▸ DATA TO USE:
Segment Open

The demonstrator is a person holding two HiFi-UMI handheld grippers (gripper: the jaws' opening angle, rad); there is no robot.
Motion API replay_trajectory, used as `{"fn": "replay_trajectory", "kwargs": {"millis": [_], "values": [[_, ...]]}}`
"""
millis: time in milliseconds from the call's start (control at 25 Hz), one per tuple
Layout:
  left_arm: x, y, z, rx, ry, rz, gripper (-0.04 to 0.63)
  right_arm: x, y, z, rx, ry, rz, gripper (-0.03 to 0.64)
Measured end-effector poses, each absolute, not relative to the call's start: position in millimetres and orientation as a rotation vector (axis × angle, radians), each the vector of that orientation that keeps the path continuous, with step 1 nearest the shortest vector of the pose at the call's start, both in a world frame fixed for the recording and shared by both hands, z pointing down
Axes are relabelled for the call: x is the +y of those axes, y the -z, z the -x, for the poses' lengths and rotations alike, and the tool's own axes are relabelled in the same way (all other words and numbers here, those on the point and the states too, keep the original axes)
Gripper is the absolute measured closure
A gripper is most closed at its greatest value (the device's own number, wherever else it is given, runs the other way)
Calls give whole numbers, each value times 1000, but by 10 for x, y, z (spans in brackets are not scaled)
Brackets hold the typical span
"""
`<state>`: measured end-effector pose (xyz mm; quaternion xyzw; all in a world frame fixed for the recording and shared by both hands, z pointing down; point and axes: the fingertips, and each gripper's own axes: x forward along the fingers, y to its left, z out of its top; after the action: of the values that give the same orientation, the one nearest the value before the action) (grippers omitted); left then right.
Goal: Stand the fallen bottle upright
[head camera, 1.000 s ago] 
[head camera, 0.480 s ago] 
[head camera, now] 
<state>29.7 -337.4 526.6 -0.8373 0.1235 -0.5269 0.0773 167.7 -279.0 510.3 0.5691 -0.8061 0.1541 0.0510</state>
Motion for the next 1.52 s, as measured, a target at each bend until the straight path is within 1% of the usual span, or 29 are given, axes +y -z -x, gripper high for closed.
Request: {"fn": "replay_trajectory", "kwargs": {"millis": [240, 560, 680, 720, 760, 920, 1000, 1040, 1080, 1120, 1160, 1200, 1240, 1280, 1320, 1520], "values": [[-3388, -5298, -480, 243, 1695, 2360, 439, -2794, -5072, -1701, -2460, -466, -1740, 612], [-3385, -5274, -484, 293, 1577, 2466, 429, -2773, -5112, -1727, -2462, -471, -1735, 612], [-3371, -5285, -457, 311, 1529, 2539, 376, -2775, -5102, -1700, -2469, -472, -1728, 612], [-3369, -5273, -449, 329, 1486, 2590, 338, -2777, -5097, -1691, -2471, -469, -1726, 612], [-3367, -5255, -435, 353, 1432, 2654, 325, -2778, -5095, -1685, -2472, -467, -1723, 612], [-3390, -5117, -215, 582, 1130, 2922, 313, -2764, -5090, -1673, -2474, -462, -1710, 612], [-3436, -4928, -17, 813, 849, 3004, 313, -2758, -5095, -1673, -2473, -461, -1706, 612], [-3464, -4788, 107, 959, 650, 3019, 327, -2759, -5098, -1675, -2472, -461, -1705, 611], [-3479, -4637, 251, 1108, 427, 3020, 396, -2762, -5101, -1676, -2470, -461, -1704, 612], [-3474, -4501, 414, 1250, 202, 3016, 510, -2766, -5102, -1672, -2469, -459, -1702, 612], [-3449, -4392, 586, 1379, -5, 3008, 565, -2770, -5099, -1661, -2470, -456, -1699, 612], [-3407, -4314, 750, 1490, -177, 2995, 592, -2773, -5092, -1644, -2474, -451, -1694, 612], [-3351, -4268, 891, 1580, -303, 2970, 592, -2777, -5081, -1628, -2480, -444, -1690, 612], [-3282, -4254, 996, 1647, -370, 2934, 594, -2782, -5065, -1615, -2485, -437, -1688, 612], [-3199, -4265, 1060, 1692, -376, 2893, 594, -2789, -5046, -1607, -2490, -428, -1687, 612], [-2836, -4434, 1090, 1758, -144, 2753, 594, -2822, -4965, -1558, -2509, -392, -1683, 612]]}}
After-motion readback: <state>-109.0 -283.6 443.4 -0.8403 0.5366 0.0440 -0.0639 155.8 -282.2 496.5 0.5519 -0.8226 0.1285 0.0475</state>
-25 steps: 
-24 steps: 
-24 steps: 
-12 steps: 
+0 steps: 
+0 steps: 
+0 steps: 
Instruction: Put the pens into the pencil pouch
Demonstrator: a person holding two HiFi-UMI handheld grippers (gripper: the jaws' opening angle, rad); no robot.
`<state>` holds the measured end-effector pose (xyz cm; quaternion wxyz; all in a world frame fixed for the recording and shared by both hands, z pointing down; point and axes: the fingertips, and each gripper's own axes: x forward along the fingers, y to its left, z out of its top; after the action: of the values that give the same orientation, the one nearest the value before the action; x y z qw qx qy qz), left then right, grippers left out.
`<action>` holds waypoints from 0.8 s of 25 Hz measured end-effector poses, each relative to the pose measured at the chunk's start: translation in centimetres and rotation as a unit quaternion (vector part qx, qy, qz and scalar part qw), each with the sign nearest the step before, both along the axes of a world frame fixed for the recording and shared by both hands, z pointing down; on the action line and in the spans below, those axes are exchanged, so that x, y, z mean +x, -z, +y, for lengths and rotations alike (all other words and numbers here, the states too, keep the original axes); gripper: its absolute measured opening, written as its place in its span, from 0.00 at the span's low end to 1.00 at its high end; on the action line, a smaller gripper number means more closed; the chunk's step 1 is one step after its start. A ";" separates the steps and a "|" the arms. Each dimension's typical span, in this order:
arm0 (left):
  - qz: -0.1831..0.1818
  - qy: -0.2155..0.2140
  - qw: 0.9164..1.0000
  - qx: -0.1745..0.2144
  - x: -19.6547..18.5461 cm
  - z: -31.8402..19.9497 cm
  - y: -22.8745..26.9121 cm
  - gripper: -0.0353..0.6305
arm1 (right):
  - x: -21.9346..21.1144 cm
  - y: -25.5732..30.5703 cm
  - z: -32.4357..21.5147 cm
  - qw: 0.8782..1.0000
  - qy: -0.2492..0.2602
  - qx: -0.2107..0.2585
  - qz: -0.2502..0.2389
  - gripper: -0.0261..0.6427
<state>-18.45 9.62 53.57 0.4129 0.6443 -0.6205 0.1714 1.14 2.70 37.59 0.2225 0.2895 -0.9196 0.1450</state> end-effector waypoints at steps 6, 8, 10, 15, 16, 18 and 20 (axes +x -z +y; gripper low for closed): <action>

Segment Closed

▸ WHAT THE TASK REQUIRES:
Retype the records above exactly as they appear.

▸ ANSWER AREA:
The demonstrator is a person holding two HiFi-UMI handheld grippers (gripper: the jaws' opening angle, rad); there is no robot.
Motion API replay_trajectory, used as `{"fn": "replay_trajectory", "kwargs": {"millis": [_], "values": [[_, ...]]}}`
"""
millis: time in milliseconds from the call's start (control at 25 Hz), one per tuple
Layout:
  left_arm: x, y, z, rx, ry, rz, gripper (-0.04 to 0.63)
  right_arm: x, y, z, rx, ry, rz, gripper (-0.03 to 0.64)
Measured end-effector poses, each absolute, not relative to the call's start: position in millimetres and orientation as a rotation vector (axis × angle, radians), each the vector of that orientation that keeps the path continuous, with step 1 nearest the shortest vector of the pose at the call's start, both in a world frame fixed for the recording and shared by both hands, z pointing down
Axes are relabelled for the call: x is the +y of those axes, y the -z, z the -x, for the poses' lengths and rotations alike, and the tool's own axes are relabelled in the same way (all other words and numbers here, those on the point and the states too, keep the original axes)
Gripper is the absolute measured closure
A gripper is most closed at its greatest value (the device's own number, wherever else it is given, runs the other way)
Calls give whole numbers, each value times 1000, but by 10 for x, y, z (spans in brackets are not scaled)
Brackets hold the typical span
"""
`<state>`: measured end-effector pose (xyz mm; quaternion xyzw; all in a world frame fixed for the recording and shared by both hands, z pointing down; point and axes: the fingertips, and each gripper's own axes: x forward along the fingers, y to its left, z out of its top; after the action: of the values that give the same orientation, the one nearest the value before the action) (grippers omitted); left then right.
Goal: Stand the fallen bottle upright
[head camera, 1.000 s ago] 
[head camera, 0.480 s ago] 
[head camera, now] 
<state>29.7 -337.4 526.6 -0.8373 0.1235 -0.5269 0.0773 167.7 -279.0 510.3 0.5691 -0.8061 0.1541 0.0510</state>
Motion for the next 1.52 s, as measured, a target at each bend until the straight path is within 1% of the usual span, or 29 are given, axes +y -z -x, gripper high for closed.
Request: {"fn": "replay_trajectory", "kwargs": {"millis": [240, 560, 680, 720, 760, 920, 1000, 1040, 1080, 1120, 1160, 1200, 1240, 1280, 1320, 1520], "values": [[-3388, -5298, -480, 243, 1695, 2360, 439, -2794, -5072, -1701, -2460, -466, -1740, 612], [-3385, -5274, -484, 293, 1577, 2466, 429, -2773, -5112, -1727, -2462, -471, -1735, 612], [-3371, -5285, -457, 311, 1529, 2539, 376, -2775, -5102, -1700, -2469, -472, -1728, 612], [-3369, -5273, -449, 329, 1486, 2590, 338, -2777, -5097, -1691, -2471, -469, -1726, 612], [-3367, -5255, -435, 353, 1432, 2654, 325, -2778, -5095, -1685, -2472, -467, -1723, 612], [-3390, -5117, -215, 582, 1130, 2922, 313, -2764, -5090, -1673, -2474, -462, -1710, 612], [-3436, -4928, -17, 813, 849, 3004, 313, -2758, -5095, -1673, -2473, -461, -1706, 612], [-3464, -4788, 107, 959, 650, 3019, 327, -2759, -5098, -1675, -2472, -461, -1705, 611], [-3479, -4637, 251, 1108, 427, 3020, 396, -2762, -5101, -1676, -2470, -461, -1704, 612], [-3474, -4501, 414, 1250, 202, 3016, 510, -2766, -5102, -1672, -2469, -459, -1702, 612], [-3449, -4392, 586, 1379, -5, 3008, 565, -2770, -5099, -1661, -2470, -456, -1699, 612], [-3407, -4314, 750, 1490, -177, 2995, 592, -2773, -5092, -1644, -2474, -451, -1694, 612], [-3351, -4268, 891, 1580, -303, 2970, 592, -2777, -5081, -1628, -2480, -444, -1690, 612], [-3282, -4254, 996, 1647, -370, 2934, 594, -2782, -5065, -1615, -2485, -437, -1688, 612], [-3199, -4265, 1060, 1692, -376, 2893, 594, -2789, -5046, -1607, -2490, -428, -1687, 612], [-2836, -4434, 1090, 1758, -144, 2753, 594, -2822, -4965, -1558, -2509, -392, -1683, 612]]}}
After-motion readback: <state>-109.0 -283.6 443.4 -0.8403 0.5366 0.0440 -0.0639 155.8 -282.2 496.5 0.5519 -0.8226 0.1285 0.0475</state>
-25 steps: 
-24 steps: 
-24 steps: 
-12 steps: 
+0 steps: 
+0 steps: 
+0 steps: 
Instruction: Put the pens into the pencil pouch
Demonstrator: a person holding two HiFi-UMI handheld grippers (gripper: the jaws' opening angle, rad); no robot.
`<state>` holds the measured end-effector pose (xyz cm; quaternion wxyz; all in a world frame fixed for the recording and shared by both hands, z pointing down; point and axes: the fingertips, and each gripper's own axes: x forward along the fingers, y to its left, z out of its top; after the action: of the values that give the same orientation, the one nearest the value before the action; x y z qw qx qy qz), left then right, grippers left out.
`<action>` holds waypoints from 0.8 s of 25 Hz measured end-effector poses, each relative to the pose measured at the chunk's start: translation in centimetres and rotation as a unit quaternion (vector part qx, qy, qz and scalar part qw), each with the sign nearest the step before, both along the axes of a world frame fixed for the recording and shared by both hands, z pointing down; on the action line and in the spans below, those axes are exchanged, so that x, y, z mean +x, -z, +y, for lengths and rotations alike (all other words and numbers here, the states too, keep the original axes); gripper: its absolute measured opening, written as its place in its span, from 0.00 at the span's low end to 1.00 at its high end; on the action line, a smaller gripper number means more closed; the chunk's step 1 is one step after its start. A ";" separates the steps and a "|" the arms. Each dimension's typical span, in this order:
arm0 (left):
  - qz: -0.1831..0.1818
  - qy: -0.2155..0.2140
  - qw: 0.9164..1.0000
  - qx: -0.1745..0.2144
  - x: -19.6547..18.5461 cm
  - z: -31.8402..19.9497 cm
  - y: -22.8745..26.9121 cm
  - gripper: -0.0353..0.6305
arm1 (right):
  - x: -21.9346..21.1144 cm
  - y: -25.5732..30.5703 cm
  - z: -32.4357..21.5147 cm
  - qw: 0.8782..1.0000
  - qy: -0.2492..0.2602
  - qx: -0.2107..0.2585
  - qz: -0.2502..0.2389
  - gripper: -0.0261..0.6427
<state>-18.45 9.62 53.57 0.4129 0.6443 -0.6205 0.1714 1.14 2.70 37.59 0.2225 0.2895 -0.9196 0.1450</state> end-effector waypoints at steps 6, 8, 10, 15, 16, 18 and 20 (axes +x -z +y; gripper low for closed): <action>

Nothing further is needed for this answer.